6. There is no denying that in the nature of manufacturing business that the appellant is engaged in, the consumption of raw material and the costing per garment varies depending upon the order and style. The Assessing Officer’s exercise of calculating monthly G.P. by obtaining monthwise trading account on the basis of Tally accounts cannot provide a correct picture of G.P when the manufacturing cycle is of about 3 months. The monthwise sales figures show considerable variation. The Assessing Officer has himself noted that some bills of purchase/expenditure are entered into the books within days, while some bills are accounted for after a number of months. The appellant has shown that certain bills of expenditure are processed only after the consignment has been accepted by the buyer, considering the possibility that alterations/corrections may have to be carried out. The Assessing Officer has not pinpointed any specific defect in the books of account. The Assessing Officer has also failed to substantiate his allegation that goods were sold by associate concerns M/s Express Exports and M/s Prakul Fashion to the three parties M/s Sakshi Creations, M/s Latika Enteprises and M/s Laurel (India) Impex Ltd., which were then sold to the appellant, resulting in over reporting of cost. In the absence of any finding that goods and services were procured from the three parties at higher than market rates, or that the same goods and services were not actually procured, I am unable to agree with the view of the Assessing Officer that the transactions are suspicious and abnormal, or that the entries are artificial. The Assessing Officer has computed the addition of Rs. 1,77,73,854/- by applying a fixed monthly G.P. to the manufacturing and consumption figures of April to December 2007, and by calculating the average consumption of fabric per unit of clothing at 0.3712 kgs. The appellant has shown by reference to the audited books of account that the average
per unit consumption of fabric works out to 0.4382 kgs. for the period April to December 2007, and to 0.4071 kgs. for the entire previous year. The computation of “artificial excess consumption” of 9.67% amounting to Rs. 1,77,73,854/- is not proven on facts, and cannot be sustained. The alternative addition computed by the Assessing Officer of Rs. 2,74,87,935/- by applying an average G.P rate of 28.73% is also based on a hypothetical working of monthly trading account. There is no coherent basis for holding that purchases and direct expenses must keep a stable ratio vis-a-vis the sales, month upon month. There is no evidence found for the allegation that bogus bills have been introduced in the books of account. It is also evident that the show cause notice was issued to the appellant, seeking to reject the books of account, as late as 29.12.2010 for an assessment time barring on 31.12.2010. Hence the appellant was not provided with a reasonable opportunity to counter the allegations, and explanations filed by the appellant before the Assessing Officer on 13.12.2010, 20.12.2010, 23.12.2010, 26.12.2010, 29.12.2010 and 30.12.2010 have not been dealt with in the assessment order, apart from holding that “the assessee has not addressed the issues correctly and has only made general arguments unsupported by any document.”

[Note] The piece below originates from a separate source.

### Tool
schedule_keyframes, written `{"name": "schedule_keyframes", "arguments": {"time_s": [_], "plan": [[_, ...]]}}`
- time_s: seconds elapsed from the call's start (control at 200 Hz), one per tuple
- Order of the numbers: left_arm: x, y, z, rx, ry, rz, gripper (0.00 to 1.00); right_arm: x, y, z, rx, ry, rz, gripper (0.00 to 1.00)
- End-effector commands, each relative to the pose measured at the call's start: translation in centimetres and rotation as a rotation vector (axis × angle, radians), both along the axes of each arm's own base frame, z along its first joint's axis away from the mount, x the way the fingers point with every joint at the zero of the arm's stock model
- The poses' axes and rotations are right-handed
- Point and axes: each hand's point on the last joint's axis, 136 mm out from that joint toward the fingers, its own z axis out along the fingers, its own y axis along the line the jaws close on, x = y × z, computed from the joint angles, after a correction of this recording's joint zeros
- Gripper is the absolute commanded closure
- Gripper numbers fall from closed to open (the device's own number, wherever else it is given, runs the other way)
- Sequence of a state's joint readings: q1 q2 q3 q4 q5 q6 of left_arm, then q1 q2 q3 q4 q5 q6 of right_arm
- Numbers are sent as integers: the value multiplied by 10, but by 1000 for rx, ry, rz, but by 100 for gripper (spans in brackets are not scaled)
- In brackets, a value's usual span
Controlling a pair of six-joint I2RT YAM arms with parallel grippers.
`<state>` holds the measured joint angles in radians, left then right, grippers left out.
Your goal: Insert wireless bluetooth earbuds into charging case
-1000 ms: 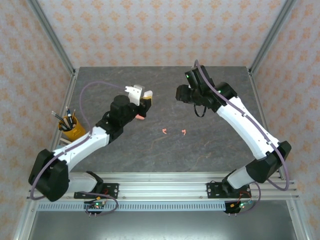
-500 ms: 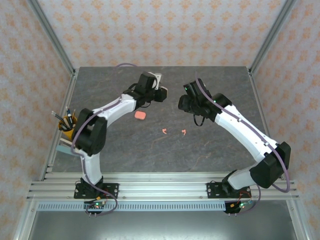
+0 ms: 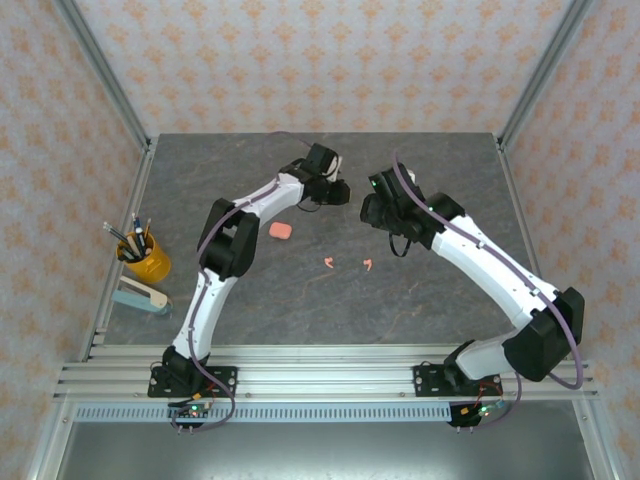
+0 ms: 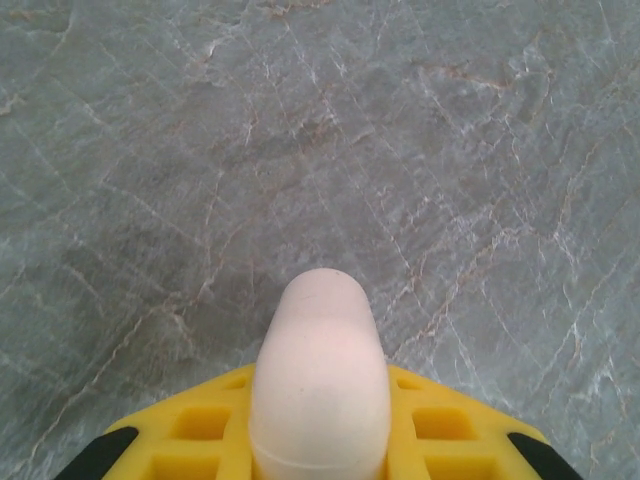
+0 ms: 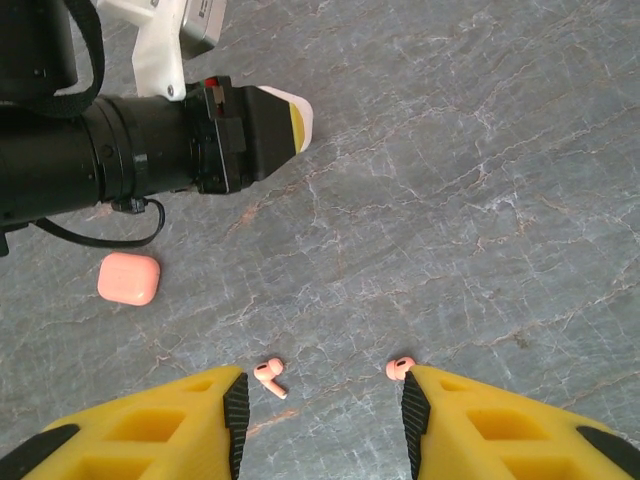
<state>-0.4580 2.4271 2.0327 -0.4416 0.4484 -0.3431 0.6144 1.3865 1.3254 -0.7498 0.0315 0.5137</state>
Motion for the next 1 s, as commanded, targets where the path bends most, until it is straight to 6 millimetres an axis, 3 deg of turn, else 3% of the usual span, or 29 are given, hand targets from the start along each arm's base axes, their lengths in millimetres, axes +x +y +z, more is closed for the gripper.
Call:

7. The Apex Court has held in the case of CIT v. Woodward Governor India (P) Ltd. (2009) 312 ITR 254 that an accounting system regularly followed needs to be presumed to be correct till the Assessing Officer comes to the conclusion for cogent reasons to be given that the said system does not reflect true and correct profit. There must be a reference to inherent defects in the system and a clear finding that the correct profits cannot be deduced from the books of account. Where no exercise has been undertaken to identify bogus bills or artificial claims of expenditure, mere reliance on an alternative system of accounting, by applying enhanced G.P. rate or estimating the consumption, cannot lead to the conclusion that there is under estimation of profit. In this case the estimation of excess consumption is arbitrary and fanciful, and cannot be said to be based on relevant material. The rejection of books of account on the basis of variation in monthly results required to be backed up by specific instances of bogus billing. The appellant has correctly argued that neither can a uniform rate of G.P. be applied for every month of the year, nor can a uniform rate of consumption of material be applied to garments of assorted styles and descriptions. After careful consideration, it is held that the addition of estimated excess consumption of Rs. 1,77,73,854/- deserves to be deleted in toto. Hence the appellant succeeds at grounds of appeal nos. 2(i) and (iii).”

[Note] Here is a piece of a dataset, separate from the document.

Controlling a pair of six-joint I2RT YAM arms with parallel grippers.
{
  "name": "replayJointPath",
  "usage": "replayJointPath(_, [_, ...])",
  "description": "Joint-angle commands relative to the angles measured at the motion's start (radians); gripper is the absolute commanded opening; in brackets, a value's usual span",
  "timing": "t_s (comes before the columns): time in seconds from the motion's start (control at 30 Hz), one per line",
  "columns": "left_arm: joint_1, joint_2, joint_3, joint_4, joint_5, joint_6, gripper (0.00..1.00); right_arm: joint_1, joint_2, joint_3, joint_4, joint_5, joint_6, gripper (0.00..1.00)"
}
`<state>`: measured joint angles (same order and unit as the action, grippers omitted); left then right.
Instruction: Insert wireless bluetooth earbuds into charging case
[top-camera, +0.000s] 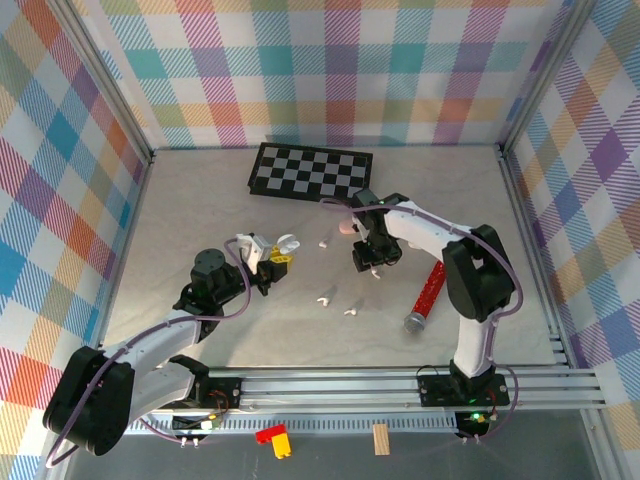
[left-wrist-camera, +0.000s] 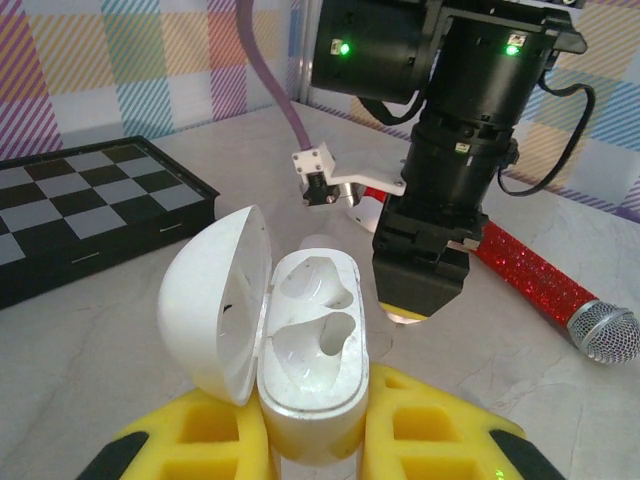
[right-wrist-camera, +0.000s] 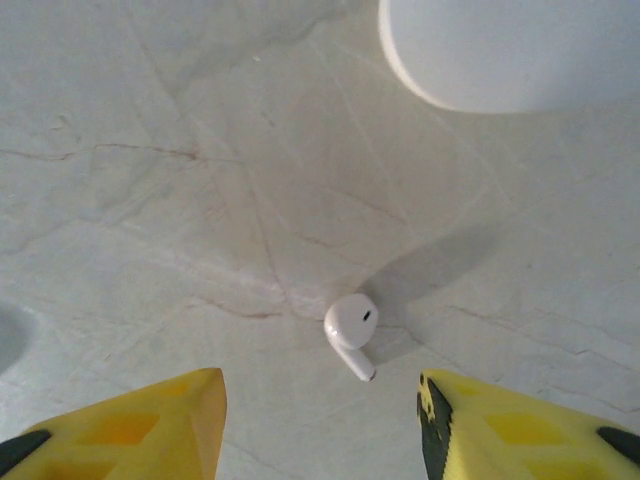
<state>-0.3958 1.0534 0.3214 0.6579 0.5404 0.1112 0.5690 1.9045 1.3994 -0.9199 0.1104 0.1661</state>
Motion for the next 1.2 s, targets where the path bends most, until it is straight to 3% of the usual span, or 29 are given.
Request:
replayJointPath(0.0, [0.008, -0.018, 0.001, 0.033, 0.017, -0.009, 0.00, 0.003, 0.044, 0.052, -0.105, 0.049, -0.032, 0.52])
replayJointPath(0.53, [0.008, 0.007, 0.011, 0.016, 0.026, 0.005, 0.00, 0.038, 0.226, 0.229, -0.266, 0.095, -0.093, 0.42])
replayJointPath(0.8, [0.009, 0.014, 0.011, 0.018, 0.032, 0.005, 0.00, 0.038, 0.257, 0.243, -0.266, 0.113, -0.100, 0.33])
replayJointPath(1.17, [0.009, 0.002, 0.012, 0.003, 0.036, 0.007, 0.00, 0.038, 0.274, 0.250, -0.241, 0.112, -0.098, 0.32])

We have heard the Ld. Representatives of both the parties and perused the material available on record. The Ld. DR relied upon the order of the AO and submitted that addition was made by the AO on account of excess consumption of material, variation in G.P. and closing stock. The high consumption of goods/material shows manipulation in the books results. Therefore, book accounts were correctly rejected by the AO. The Ld. CIT(A) did not verify the details noted by the AO.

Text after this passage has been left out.